Task item: Using the material below, return exactly the lines between the one holding "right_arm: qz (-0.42" and the one holding "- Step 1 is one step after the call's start", inclusive, and no others.

Provided data:

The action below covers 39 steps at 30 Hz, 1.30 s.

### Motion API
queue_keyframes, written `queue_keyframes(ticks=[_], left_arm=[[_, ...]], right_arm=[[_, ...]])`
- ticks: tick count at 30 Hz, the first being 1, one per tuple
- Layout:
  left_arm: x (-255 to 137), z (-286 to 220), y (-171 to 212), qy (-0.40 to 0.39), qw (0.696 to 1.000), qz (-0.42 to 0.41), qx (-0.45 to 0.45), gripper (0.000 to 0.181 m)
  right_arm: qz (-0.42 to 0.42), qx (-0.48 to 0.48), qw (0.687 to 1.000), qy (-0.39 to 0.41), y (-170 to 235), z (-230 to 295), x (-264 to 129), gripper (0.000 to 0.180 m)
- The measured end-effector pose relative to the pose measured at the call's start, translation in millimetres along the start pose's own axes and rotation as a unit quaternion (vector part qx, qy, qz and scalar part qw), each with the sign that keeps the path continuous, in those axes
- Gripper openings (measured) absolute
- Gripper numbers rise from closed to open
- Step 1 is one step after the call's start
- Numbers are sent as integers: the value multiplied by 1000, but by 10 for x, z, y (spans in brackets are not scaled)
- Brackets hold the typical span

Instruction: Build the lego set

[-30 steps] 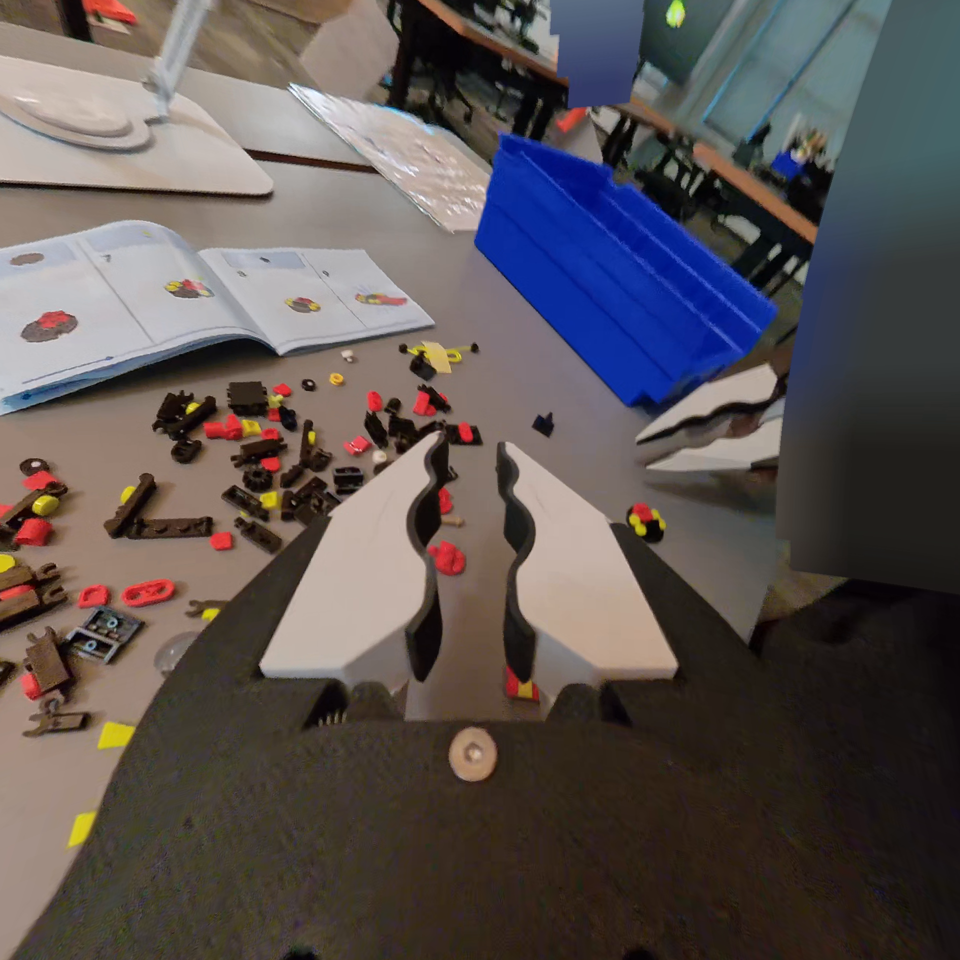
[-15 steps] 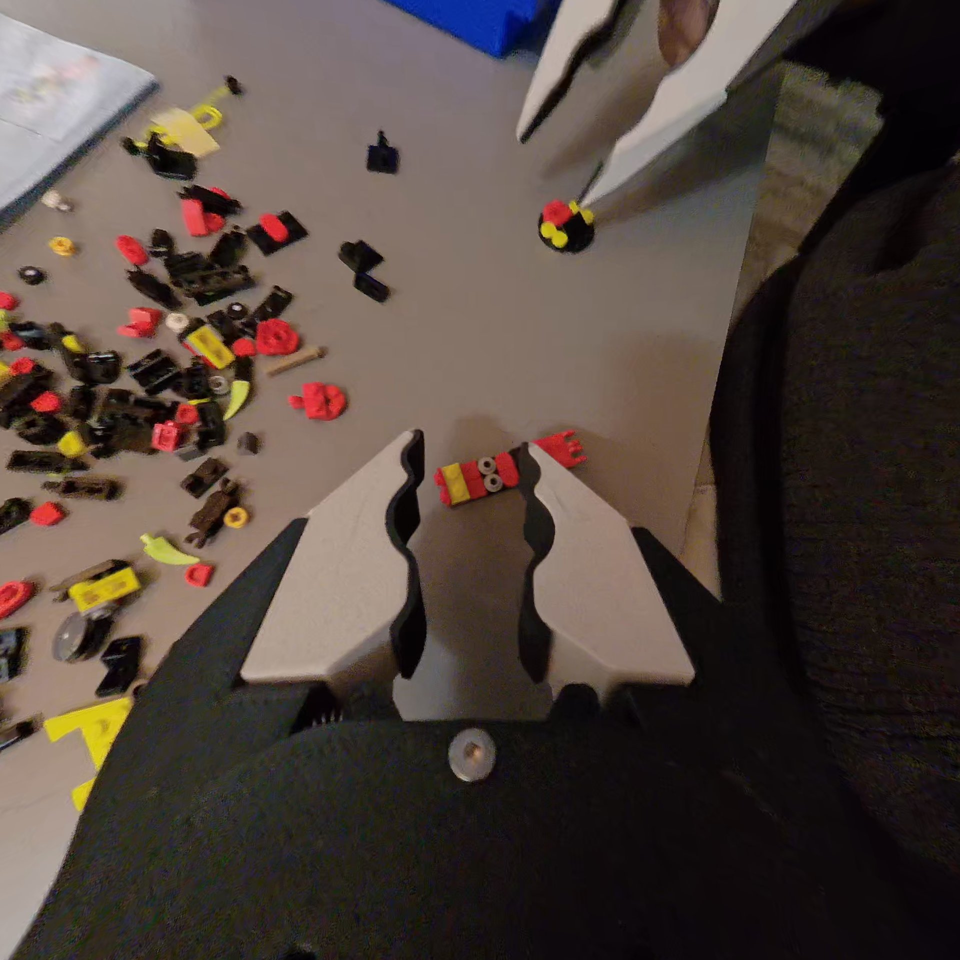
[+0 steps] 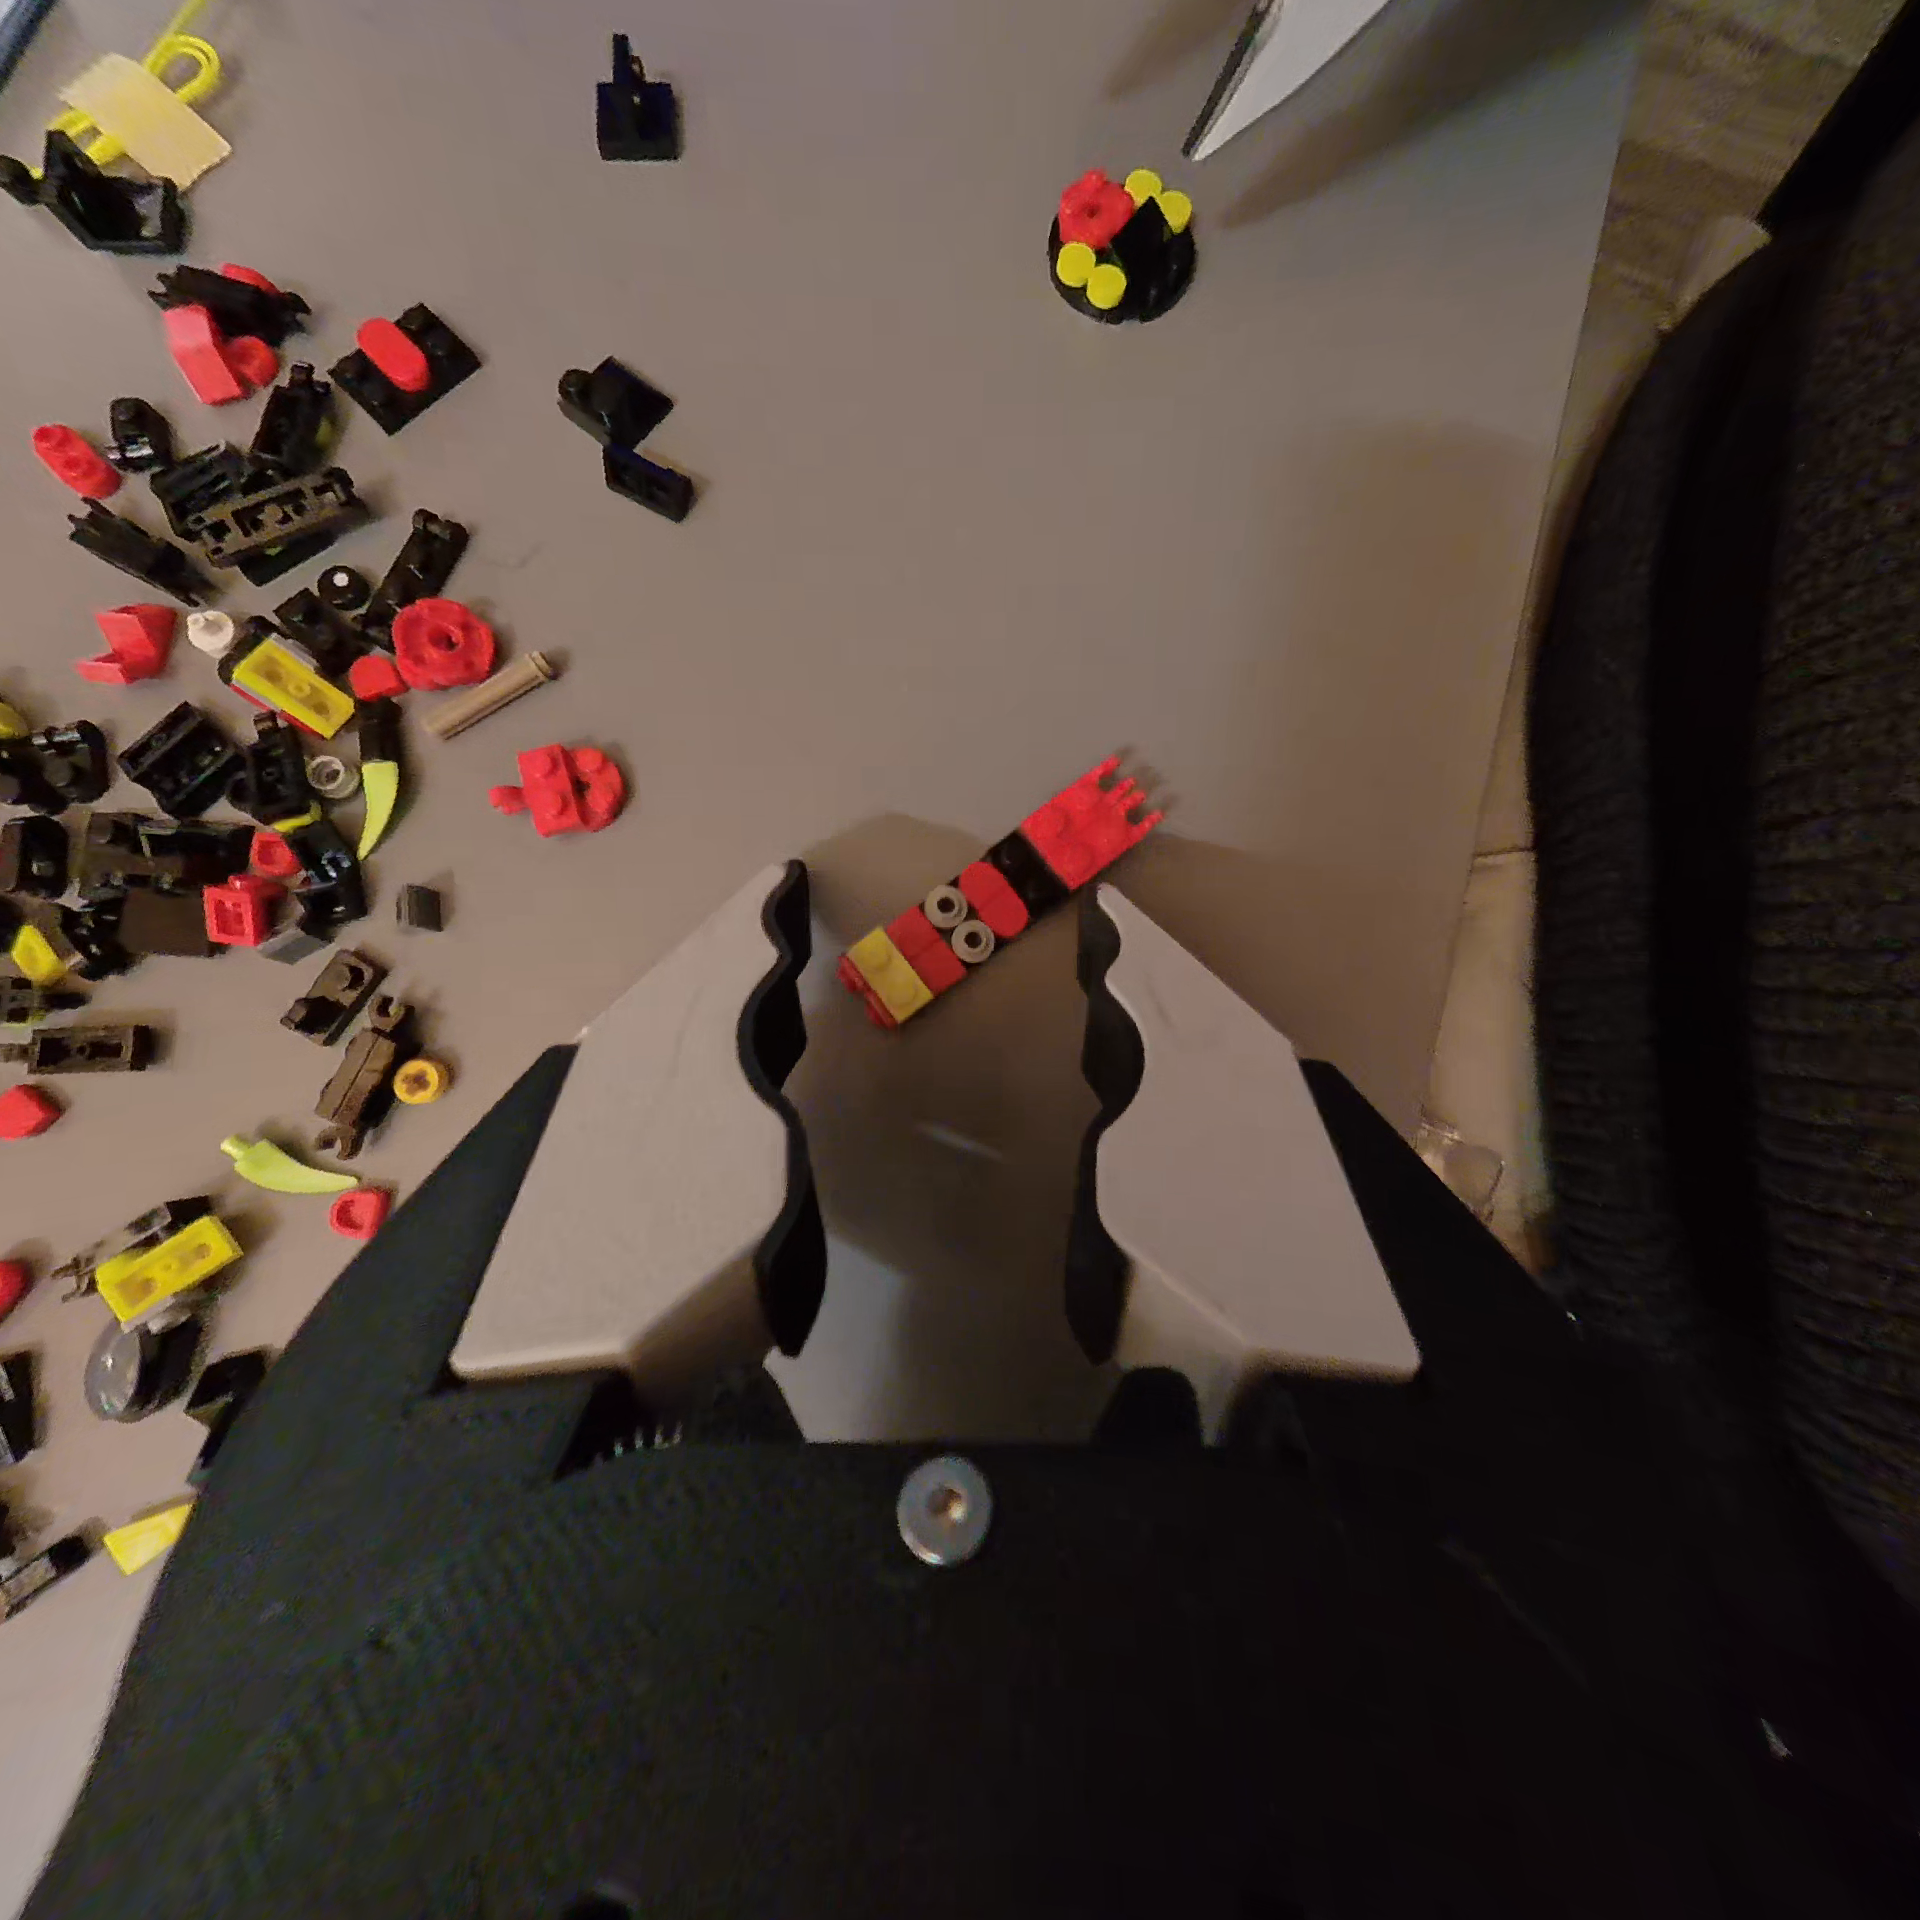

Result of the task:
  right_arm: qz (-0.42 to 0.42), qx (-0.48 to 0.48), qw (0.687 to 1.000), qy (-0.39 to 0.41), y (-170 to 235), z (-230 to 295), x (-264 to 129), gripper (0.000 to 0.180 m)
- The measured end-effector pose relative to the pose measured at the call's start, translation in millimetres along the start pose's own axes and rotation as a unit quaternion (vector part qx, qy, qz and scalar part qw), each with the sign that keeps the path continuous, in those axes
- Gripper openings (measured) absolute
- Gripper numbers rise from closed to open
- Step 1 is one step after the call's start

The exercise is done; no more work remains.